• **Assignment**:
Omit all pictures and transcribe only the lines in the entries below that run from the line with "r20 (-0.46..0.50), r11" through the line with "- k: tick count".

--- Material for this task ---

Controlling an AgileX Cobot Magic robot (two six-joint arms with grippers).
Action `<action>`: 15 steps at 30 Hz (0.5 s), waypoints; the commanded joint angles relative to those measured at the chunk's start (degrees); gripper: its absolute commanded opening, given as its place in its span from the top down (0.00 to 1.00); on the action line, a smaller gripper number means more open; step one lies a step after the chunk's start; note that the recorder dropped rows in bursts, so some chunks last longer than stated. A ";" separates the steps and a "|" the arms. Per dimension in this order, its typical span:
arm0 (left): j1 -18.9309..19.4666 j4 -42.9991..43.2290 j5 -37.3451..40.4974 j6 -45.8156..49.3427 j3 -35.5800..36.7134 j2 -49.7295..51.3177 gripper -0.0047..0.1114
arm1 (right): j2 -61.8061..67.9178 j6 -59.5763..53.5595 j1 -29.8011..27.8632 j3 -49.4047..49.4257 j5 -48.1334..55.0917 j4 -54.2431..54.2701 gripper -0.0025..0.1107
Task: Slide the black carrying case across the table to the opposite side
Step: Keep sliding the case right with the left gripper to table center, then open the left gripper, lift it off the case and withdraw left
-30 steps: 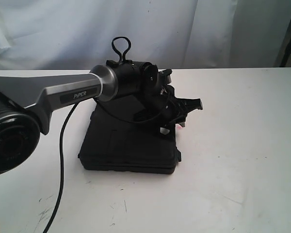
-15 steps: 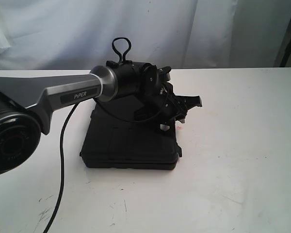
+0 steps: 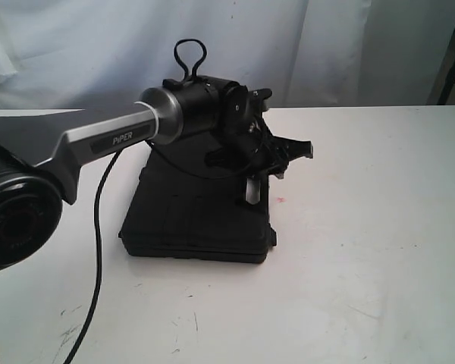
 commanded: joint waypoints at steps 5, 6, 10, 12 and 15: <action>0.35 0.50 0.15 0.52 -1.71 -0.62 0.62 | -0.29 0.22 -0.38 0.20 -0.31 0.05 0.98; 0.45 0.67 0.32 0.64 -1.71 -1.00 0.62 | -0.29 0.22 -0.38 0.20 -0.31 0.05 0.98; 0.47 6.46 1.69 0.75 -1.71 -3.62 0.62 | -0.29 0.22 -0.38 0.20 -0.31 0.05 0.98; 0.47 9.13 2.66 0.65 -1.71 -5.38 0.67 | -0.29 0.22 -0.38 0.20 -0.31 0.05 0.98; 0.47 13.15 4.90 0.75 -1.59 -7.78 0.89 | -0.29 0.22 -0.38 0.20 -0.31 0.05 0.98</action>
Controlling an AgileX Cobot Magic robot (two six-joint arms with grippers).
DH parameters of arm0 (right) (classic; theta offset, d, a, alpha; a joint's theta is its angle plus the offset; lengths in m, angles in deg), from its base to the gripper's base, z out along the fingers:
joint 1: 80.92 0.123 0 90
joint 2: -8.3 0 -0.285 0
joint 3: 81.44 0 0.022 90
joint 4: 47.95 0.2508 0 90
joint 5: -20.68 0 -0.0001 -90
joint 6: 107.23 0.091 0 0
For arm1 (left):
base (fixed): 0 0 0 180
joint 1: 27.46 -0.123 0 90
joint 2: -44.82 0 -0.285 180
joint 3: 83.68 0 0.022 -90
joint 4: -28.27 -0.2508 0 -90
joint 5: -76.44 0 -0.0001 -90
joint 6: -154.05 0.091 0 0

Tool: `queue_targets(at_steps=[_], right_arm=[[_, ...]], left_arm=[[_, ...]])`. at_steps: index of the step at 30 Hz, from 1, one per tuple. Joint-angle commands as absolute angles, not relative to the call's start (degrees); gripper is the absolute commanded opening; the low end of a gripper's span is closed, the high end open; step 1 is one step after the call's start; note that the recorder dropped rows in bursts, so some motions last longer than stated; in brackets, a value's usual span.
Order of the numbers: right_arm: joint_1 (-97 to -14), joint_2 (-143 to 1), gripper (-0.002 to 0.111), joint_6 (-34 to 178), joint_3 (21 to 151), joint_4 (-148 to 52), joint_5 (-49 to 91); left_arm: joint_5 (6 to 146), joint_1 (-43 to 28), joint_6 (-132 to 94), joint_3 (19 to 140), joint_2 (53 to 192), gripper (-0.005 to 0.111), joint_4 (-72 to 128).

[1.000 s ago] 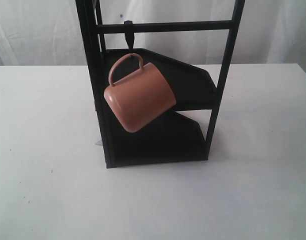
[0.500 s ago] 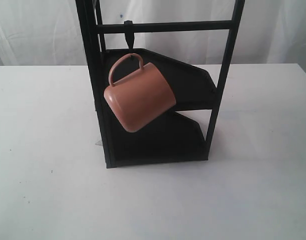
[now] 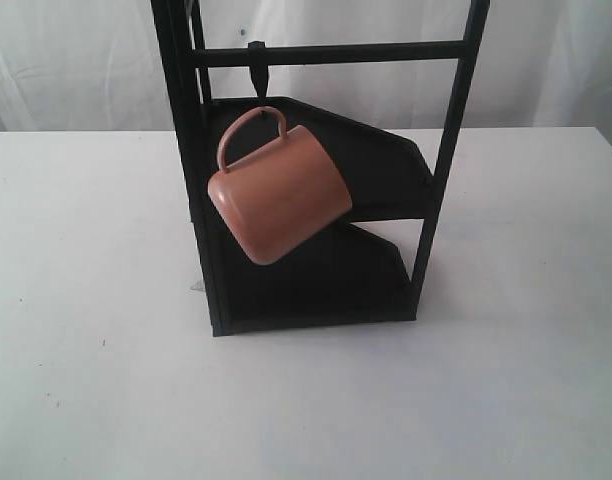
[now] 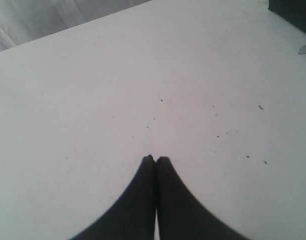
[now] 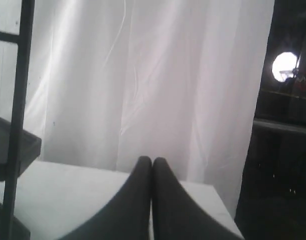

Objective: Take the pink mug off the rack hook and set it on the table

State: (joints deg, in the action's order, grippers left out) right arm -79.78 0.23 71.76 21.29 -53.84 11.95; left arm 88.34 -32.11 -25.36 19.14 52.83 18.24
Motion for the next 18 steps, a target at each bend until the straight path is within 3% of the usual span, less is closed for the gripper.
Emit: queue_targets(at_steps=[1, 5, 11, 18], right_arm=[[-79.7, 0.5, 0.0, 79.7, 21.3, -53.8, -1.5], [-79.7, 0.5, 0.0, 82.6, 21.3, -50.1, -13.4], [-79.7, 0.0, 0.0, 75.2, 27.0, -38.7, -10.6], [-79.7, -14.4, 0.0, 73.5, 37.4, -38.8, 13.6]], left_arm=[[88.3, -31.6, -25.9, 19.1, 52.6, 0.0, 18.4], [88.3, -31.6, -25.9, 19.1, 52.6, 0.0, 18.4], [88.3, -31.6, -25.9, 19.1, 52.6, 0.0, 18.4], [88.3, -31.6, -25.9, 19.1, 52.6, 0.0, 18.4]])
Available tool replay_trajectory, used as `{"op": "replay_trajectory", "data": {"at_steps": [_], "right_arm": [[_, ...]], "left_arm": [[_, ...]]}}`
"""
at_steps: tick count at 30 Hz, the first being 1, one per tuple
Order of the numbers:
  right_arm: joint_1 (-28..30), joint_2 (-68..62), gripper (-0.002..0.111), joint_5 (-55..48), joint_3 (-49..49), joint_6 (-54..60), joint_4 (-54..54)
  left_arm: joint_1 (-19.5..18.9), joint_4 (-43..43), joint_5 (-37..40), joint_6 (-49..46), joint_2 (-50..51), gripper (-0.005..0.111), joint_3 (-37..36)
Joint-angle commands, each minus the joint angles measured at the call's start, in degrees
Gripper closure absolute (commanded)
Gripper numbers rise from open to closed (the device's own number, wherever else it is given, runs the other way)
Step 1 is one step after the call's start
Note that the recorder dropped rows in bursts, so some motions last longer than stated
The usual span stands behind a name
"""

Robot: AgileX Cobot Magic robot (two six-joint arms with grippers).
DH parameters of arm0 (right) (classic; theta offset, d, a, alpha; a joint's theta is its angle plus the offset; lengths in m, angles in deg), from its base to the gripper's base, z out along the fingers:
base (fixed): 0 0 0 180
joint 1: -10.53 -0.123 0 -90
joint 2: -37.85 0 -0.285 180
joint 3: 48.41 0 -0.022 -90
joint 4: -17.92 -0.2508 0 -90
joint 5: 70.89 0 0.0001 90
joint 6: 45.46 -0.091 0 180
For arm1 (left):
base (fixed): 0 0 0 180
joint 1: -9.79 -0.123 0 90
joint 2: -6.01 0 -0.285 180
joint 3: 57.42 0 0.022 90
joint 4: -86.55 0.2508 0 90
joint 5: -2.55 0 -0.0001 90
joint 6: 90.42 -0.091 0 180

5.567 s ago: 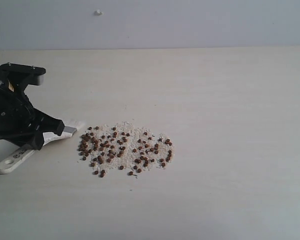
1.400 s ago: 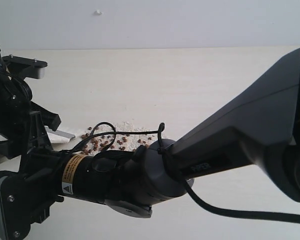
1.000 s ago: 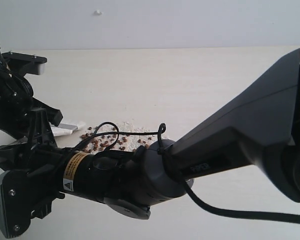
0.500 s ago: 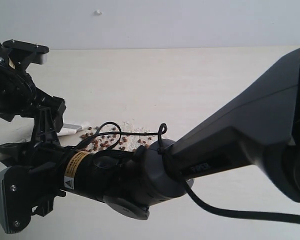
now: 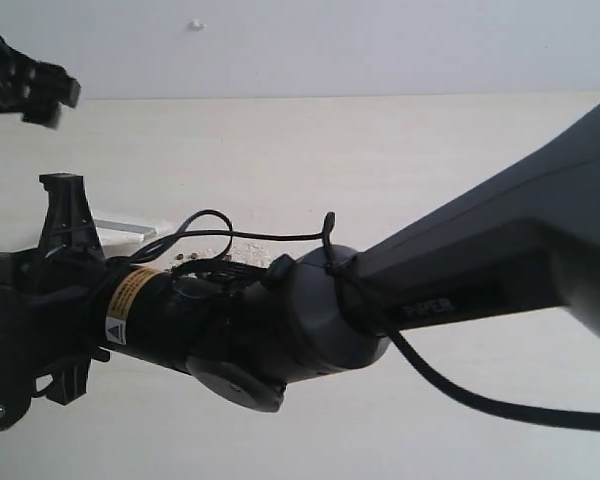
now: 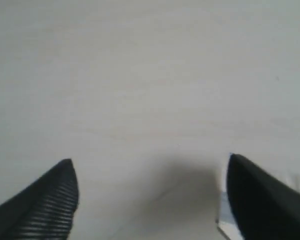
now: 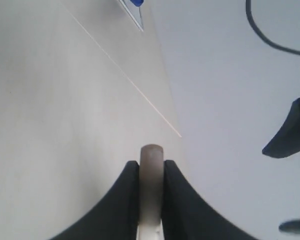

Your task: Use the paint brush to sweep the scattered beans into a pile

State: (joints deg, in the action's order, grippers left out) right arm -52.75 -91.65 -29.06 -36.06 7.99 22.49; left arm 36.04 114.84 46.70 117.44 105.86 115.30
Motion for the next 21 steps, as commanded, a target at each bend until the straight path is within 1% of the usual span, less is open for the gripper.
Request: {"op": "replay_trajectory", "data": {"at_steps": [1,3,6,8,10,13,17,18,21], "right_arm": [[-0.05,2.95,0.108,-2.44,-1.04,0.45,-2.35],[-0.05,4.70,0.108,-2.44,-1.04,0.45,-7.62],[0.06,8.98,0.108,-3.49,-1.04,0.81,-18.56],[0.47,12.33,0.108,-6.86,-1.04,1.88,-22.48],[1.19,16.47,0.108,-11.65,-1.04,1.90,-23.86],[2.97,22.52,0.108,-18.65,-1.04,1.90,-27.29],[6.16,30.43,0.108,-25.19,-1.04,1.90,-33.86],[7.16,32.43,0.108,-26.96,-1.04,1.90,-35.26],[9.94,37.60,0.108,-32.61,-1.04,1.90,-39.34]], "left_arm": [[-2.68,6.00,-0.77,10.99,-2.22,0.075,0.21],[-3.34,6.26,-2.04,11.96,-2.45,0.106,-0.81],[-3.50,6.50,-5.97,13.48,-2.63,0.105,-3.88],[-3.50,6.50,-9.74,14.85,-2.76,0.106,-6.23],[-3.50,6.50,-14.37,17.10,-2.99,0.107,-9.29],[-3.50,6.55,-24.82,20.65,-3.70,0.107,-14.73],[-3.50,7.61,-41.48,20.80,-6.00,0.107,-23.55],[-3.50,7.68,-45.92,20.47,-6.78,0.107,-25.89],[-3.89,7.83,-55.18,17.00,-9.13,0.107,-32.07]]}}
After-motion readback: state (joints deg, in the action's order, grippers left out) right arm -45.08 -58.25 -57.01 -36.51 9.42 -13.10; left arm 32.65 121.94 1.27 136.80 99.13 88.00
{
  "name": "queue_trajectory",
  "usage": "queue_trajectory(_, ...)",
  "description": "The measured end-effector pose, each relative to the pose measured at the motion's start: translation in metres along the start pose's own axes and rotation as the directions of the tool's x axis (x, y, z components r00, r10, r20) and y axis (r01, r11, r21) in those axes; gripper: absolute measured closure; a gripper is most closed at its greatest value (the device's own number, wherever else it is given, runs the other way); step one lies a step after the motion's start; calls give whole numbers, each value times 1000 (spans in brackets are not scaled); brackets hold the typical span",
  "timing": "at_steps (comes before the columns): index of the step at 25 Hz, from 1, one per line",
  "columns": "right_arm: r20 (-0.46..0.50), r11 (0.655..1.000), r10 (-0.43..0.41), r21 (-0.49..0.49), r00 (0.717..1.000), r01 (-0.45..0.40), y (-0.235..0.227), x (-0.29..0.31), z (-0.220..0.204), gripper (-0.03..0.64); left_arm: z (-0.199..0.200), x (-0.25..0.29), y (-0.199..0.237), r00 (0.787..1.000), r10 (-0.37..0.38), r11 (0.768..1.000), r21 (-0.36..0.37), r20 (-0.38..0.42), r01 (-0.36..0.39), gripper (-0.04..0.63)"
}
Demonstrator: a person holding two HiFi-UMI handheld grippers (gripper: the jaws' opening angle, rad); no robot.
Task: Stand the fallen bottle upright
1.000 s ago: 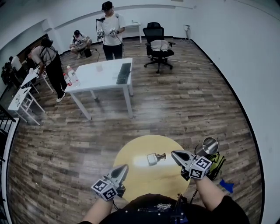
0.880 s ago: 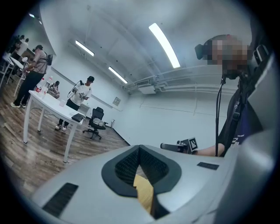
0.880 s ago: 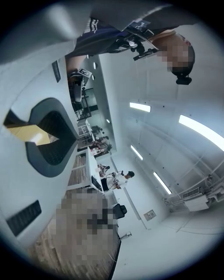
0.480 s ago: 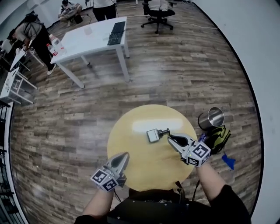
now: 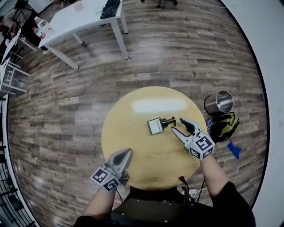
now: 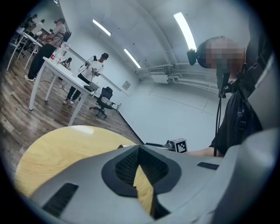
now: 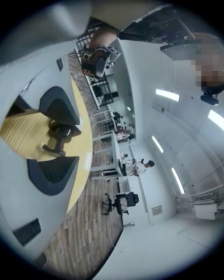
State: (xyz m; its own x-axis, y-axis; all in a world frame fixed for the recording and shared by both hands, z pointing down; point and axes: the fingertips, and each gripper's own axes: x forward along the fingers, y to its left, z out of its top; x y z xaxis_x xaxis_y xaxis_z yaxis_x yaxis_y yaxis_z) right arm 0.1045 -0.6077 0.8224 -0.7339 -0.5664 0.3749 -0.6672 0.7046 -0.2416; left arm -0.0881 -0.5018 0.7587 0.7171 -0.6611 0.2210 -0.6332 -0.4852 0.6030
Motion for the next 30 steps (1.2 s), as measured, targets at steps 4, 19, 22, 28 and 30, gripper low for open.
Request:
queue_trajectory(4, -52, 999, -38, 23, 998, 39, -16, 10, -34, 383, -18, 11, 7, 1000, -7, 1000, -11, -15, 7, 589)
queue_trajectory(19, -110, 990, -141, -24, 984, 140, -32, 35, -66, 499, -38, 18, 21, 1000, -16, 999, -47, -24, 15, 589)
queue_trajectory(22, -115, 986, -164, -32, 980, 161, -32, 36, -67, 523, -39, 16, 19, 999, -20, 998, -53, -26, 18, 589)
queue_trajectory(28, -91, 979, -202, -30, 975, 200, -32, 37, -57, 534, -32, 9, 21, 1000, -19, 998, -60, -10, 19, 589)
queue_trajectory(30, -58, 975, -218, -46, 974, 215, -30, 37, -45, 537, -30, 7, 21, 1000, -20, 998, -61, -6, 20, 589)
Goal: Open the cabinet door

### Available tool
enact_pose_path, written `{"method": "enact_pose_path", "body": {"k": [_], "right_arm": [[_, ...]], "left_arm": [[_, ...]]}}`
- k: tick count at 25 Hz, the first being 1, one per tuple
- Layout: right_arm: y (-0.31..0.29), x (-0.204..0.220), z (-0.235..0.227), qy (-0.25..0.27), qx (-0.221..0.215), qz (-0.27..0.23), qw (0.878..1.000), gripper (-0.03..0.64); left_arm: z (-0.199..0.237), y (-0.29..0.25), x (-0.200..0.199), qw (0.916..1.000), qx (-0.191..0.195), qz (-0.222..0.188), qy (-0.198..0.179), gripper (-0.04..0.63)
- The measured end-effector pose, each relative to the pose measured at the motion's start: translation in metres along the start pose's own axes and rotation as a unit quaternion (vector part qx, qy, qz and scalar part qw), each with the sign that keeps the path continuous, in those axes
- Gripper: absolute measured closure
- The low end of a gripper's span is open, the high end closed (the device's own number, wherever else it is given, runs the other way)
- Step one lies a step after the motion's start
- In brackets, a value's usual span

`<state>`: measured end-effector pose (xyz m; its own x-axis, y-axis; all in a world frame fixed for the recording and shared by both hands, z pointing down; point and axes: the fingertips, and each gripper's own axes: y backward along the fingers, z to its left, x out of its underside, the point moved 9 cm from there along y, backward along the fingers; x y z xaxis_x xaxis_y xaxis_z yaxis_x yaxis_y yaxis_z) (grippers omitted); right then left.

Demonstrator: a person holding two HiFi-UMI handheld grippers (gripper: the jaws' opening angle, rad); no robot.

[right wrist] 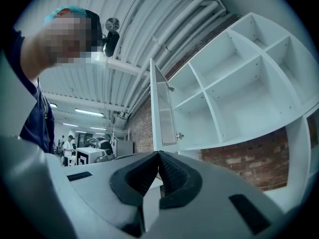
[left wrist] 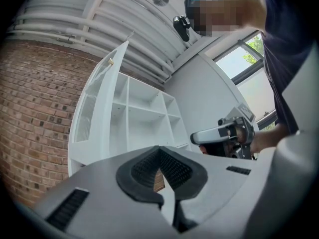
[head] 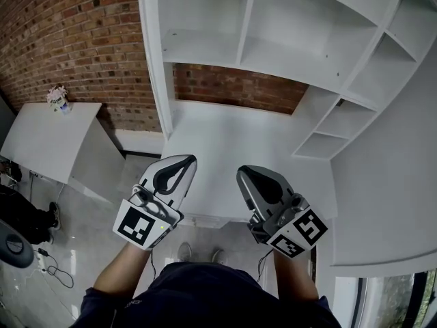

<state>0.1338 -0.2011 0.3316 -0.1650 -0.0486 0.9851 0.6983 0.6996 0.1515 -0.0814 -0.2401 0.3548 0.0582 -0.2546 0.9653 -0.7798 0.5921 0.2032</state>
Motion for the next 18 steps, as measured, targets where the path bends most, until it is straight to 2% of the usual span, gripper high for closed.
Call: {"method": "enact_pose_path", "body": {"k": [4, 9, 18], "right_arm": [[0.000, 0.001, 0.000, -0.002, 0.003, 0.004, 1.000, 0.592], [-0.003, 0.002, -0.004, -0.002, 0.002, 0.005, 1.000, 0.592], [-0.008, 0.005, -0.012, -0.002, 0.003, 0.007, 1.000, 0.592]], "left_arm": [[0.000, -0.002, 0.000, 0.9999, -0.001, -0.005, 0.012, 0.589], [0.003, -0.008, 0.004, 1.0000, 0.006, 0.006, 0.004, 0.588], [0.008, -0.021, 0.007, 0.9999, 0.009, -0.002, 0.011, 0.589]]}}
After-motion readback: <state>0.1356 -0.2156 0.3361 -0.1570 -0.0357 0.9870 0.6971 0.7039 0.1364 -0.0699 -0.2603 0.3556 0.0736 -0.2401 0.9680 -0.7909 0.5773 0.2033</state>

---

• **Solution**:
  "columns": "right_arm: r20 (-0.46..0.50), r11 (0.655..1.000), r10 (-0.43..0.41), r21 (-0.49..0.49), r00 (0.717..1.000), r01 (-0.45..0.40), y (-0.235..0.227), x (-0.29..0.31), z (-0.220..0.204), gripper (-0.03..0.64); left_arm: z (-0.199..0.200), x (-0.25..0.29), y (-0.199..0.237), r00 (0.787..1.000), r10 (-0.37..0.38), r11 (0.768..1.000), r21 (-0.36..0.37), r20 (-0.38..0.42), r01 (-0.36..0.39), gripper (-0.04..0.63)"
}
Demonstrator: a person holding two HiFi-UMI handheld grippers (gripper: the jaws' opening angle, rad); no robot.
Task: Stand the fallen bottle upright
1.000 s ago: 
0.880 s ago: 
0.880 s ago: 
0.480 s ago: 
now: 
now: 
now: 
State: (xyz m; its own x-axis, y-axis; all in a world frame fixed for the recording and shared by both hands, z pointing down; point and axes: the fingertips, and each gripper's own axes: x forward along the fingers, y to its left, z out of its top; x y z xaxis_x xaxis_y xaxis_z yaxis_x yaxis_y yaxis_z) right arm 0.1045 -0.6077 0.8224 -0.7339 -0.5664 0.3749 -0.6672 0.7046 -0.2416; left arm -0.0881 -0.5018 0.7587 0.7171 -0.6611 0.2210 -0.6332 -0.4852 0.6030
Motion for the next 30 steps (1.2 s), as measured, targets at steps 4, 19, 22, 28 and 30, gripper low for open.
Request:
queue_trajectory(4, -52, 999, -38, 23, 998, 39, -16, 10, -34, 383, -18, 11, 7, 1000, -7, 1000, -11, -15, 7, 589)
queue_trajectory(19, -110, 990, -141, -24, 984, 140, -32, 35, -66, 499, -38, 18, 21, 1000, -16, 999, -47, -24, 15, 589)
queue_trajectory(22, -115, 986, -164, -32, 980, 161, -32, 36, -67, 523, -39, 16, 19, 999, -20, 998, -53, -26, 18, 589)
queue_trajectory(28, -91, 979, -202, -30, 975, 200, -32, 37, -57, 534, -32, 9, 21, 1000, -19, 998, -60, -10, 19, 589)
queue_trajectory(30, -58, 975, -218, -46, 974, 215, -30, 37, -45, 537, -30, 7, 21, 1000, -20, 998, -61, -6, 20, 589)
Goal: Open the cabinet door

### Available tool
enact_pose_path, written `{"method": "enact_pose_path", "body": {"k": [_], "right_arm": [[_, ...]], "left_arm": [[_, ...]]}}`
- k: tick count at 25 Hz, the first being 1, one per tuple

The exercise was answered completely.